Wollina warnte vor stark okkludierenden Salben oder Puder, der bei Feuchtigkeit verklumpe und zum »Irritationsfaktor erster Güte« werde. Kürzlich publizierte Anforderungen an die Behandlung und Prävention bei Windeldermatitiden bestätigen, dass die traditionell angewandten zinkhaltigen Pasten zwar einen guten Barriereeffekt bieten, oft aber mechanisch nur schwer zu entfernen sind. Talkum-Puder böten keinen Hautschutz, sondern könnten im Gegenteil sogar abrasiv wirken. Günstig seien dagegen Dexpanthenol-Salben, so der Referent.
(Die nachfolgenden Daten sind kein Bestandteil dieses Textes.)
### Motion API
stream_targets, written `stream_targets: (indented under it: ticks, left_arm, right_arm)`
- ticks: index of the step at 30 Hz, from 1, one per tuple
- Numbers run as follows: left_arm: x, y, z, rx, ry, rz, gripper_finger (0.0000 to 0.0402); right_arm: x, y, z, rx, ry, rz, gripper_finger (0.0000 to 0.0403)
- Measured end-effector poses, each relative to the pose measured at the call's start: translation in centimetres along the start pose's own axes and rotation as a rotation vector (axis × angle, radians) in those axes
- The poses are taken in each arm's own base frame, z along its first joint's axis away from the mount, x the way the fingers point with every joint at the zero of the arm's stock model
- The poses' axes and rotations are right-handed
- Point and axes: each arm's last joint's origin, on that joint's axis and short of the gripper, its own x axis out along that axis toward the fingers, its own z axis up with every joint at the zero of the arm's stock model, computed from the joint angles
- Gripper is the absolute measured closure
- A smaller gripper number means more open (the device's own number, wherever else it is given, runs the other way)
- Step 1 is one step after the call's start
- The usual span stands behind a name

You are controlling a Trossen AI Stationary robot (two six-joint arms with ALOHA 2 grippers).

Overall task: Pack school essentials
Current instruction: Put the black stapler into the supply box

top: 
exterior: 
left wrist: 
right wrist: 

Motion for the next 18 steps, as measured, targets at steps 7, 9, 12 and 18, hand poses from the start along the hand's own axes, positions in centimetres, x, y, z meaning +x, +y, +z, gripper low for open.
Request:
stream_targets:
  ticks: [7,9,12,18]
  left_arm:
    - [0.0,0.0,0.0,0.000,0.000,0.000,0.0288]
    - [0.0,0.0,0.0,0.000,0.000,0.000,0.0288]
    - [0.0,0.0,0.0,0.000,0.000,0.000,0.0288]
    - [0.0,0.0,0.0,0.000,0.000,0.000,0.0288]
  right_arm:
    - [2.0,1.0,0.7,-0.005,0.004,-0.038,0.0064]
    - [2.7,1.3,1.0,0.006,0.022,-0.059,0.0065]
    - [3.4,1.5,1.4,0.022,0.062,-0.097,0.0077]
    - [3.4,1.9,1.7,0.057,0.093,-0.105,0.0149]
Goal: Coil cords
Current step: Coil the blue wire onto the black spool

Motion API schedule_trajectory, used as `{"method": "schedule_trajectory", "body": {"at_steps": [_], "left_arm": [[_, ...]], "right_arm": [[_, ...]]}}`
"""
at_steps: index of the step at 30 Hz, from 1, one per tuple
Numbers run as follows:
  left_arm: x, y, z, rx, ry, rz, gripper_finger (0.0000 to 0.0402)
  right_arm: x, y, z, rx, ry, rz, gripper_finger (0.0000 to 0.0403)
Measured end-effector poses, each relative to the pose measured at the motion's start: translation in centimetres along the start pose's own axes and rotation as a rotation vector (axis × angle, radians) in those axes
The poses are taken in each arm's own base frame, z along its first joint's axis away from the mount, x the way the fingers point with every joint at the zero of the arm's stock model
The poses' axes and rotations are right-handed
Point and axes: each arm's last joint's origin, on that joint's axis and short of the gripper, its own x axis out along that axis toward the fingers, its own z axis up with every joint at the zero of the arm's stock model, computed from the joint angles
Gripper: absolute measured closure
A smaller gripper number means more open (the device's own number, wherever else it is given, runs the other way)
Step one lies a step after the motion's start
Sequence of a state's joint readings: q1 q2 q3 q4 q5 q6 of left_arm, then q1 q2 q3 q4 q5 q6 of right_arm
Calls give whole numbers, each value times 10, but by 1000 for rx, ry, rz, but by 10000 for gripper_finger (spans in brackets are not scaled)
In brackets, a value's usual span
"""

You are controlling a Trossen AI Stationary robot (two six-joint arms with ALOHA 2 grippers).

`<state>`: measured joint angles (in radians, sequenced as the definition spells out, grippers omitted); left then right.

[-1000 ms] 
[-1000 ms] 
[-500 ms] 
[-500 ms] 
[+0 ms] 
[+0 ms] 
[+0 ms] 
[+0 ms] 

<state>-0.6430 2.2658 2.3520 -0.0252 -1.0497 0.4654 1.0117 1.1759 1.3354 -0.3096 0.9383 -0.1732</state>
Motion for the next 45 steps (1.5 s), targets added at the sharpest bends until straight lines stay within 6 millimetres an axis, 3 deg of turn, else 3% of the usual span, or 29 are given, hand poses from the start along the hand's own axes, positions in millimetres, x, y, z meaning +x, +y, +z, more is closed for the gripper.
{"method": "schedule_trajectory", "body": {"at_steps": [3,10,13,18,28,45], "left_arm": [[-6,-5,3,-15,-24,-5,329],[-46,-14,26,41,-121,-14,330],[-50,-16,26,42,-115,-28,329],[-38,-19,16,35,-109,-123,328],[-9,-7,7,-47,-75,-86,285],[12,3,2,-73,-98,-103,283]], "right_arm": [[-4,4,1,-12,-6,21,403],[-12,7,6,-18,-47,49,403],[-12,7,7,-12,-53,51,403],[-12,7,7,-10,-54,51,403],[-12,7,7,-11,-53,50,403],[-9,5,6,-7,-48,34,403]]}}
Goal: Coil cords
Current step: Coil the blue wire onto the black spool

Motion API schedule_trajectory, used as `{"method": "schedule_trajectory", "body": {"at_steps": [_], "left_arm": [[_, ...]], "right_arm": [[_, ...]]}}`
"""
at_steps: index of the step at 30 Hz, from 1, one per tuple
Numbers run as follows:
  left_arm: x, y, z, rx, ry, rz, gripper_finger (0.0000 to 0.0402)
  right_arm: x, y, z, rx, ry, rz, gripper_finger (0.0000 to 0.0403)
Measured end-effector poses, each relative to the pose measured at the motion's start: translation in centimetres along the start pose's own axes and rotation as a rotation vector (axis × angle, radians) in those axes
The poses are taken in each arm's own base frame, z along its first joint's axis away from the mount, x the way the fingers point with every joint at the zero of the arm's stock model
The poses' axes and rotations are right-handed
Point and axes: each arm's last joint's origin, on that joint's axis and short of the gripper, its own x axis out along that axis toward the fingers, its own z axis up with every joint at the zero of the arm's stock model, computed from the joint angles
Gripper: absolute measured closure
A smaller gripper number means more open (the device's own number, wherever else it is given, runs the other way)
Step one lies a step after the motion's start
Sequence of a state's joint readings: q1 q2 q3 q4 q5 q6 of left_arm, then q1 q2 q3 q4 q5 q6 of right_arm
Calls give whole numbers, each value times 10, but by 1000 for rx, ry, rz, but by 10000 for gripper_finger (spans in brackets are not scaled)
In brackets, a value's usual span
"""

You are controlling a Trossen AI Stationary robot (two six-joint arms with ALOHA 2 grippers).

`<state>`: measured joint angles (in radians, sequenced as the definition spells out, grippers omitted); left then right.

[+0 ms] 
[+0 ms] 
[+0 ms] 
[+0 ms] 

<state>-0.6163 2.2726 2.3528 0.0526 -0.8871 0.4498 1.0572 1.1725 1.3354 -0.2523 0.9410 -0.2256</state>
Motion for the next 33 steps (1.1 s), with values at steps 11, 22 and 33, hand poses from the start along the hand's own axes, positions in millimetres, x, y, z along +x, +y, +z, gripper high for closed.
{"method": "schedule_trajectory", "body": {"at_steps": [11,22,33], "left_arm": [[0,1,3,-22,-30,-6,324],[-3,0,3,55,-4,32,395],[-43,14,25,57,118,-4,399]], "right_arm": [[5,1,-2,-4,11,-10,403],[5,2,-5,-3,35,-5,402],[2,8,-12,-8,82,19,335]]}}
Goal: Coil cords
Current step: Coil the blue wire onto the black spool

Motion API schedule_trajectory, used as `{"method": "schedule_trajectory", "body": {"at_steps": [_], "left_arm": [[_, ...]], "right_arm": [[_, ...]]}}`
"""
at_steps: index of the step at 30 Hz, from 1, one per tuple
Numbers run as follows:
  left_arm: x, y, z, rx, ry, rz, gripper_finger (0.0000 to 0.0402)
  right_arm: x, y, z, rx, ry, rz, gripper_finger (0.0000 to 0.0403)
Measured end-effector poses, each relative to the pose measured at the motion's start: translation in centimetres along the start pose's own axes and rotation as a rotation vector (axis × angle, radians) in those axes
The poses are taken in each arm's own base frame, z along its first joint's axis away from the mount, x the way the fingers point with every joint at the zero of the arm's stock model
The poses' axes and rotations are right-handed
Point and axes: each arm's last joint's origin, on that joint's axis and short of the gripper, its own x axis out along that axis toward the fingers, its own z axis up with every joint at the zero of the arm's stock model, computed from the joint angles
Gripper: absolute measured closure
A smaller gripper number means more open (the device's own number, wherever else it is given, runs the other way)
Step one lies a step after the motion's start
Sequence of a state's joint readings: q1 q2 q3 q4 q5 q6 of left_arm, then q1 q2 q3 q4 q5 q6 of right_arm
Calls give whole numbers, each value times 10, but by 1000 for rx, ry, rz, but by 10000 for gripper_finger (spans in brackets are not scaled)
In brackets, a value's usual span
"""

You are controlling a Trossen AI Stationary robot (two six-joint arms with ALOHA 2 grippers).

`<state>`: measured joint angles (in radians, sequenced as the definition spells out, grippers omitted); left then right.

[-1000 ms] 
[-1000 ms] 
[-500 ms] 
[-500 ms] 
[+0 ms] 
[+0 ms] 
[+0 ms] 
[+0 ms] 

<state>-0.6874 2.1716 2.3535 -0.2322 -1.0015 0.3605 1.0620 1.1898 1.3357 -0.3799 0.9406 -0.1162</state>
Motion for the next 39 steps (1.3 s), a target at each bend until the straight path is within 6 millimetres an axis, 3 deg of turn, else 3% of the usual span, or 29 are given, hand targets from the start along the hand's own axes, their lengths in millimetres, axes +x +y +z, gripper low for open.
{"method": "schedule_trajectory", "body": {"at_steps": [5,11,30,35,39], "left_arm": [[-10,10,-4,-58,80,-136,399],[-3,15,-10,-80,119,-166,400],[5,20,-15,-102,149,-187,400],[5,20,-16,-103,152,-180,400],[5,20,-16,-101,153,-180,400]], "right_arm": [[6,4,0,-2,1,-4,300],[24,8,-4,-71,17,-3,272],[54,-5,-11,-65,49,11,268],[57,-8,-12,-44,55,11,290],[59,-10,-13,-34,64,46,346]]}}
Studien an Neugeborenen zufolge kann die Anwendung der antiinflammatorisch und regenerativ wirkenden Substanz die Häufigkeit von Windeldermatitiden mindern und überdies den Einsatz von Corticosteroiden in der Therapie schwerer Fälle reduzieren.

Auch Erwachsene betroffen

Die Haut Erwachsener ist im Vergleich zur Säuglingshaut deutlich schlechter durchlässig für exogene Substanzen, da die Barrierefunktion der Hornschicht erst postnatal vollständig ausreift. Dennoch können auch etwa inkontinente Erwachsene unter einer Windeldermatitis leiden, die besonders häufig infolge einer bakteriellen Durchfallerkrankung auftritt. Hier gilt es jedoch zu unterscheiden: »Was wie eine Windeldermatitis aussieht, muss keine Windeldermatitis sein«, sagte Wollina. So können sich hinter dem beschriebenen Krankheitsbild auch dermatologische Erkrankungen wie das irritative oder atopische Ekzem, die Psoriasis, eine intertriginöse Candidose oder streptogene perianale Entzündungen verbergen. Stets sei daher die sorgfältige differenzialdiagnostische und histologische Klärung der Symptome erforderlich.

 

Tipps für zu Hause
  • Um die angegriffene Haut zu beruhigen oder zu säubern, dienen Bäder mit Ölzusätzen, Wasser mit einem Schuss Olivenöl, Kleie- oder Kamillenbäder, eventuell Bäder mit einem Zusatz von Gerbstoffen.
  • Neben weicher Zinkpaste und Lotio alba trocknen Zink- oder Talköl die Haut aus und schützen so vor dem Aufquellen.
  • Salbenreste können mit reinem Olivenöl entfernt werden.
  • Auch ein paar Tropfen Muttermilch auf die wunde Hautstelle können die Hautreizung lindern.
  • Bei Windelsoor sind nystatinhaltige Pasten indiziert, fettende Salben dürfen bei Pilzbefall nicht verwendet werden.
  • Eltern sollten luftundurchlässige Plastikwindeln vermeiden und auf luftdurchlässige Wegwerfwindeln umsteigen.
  • Da scharfe und saure Speisen den Fäzes aggressiver machen, sollte Säuglingsnahrung nicht gepfeffert und nur schwach gesalzen sein. Andere Gewürze und auch Zucker, der ideale Nährboden für Hefen, sollten vermieden werden.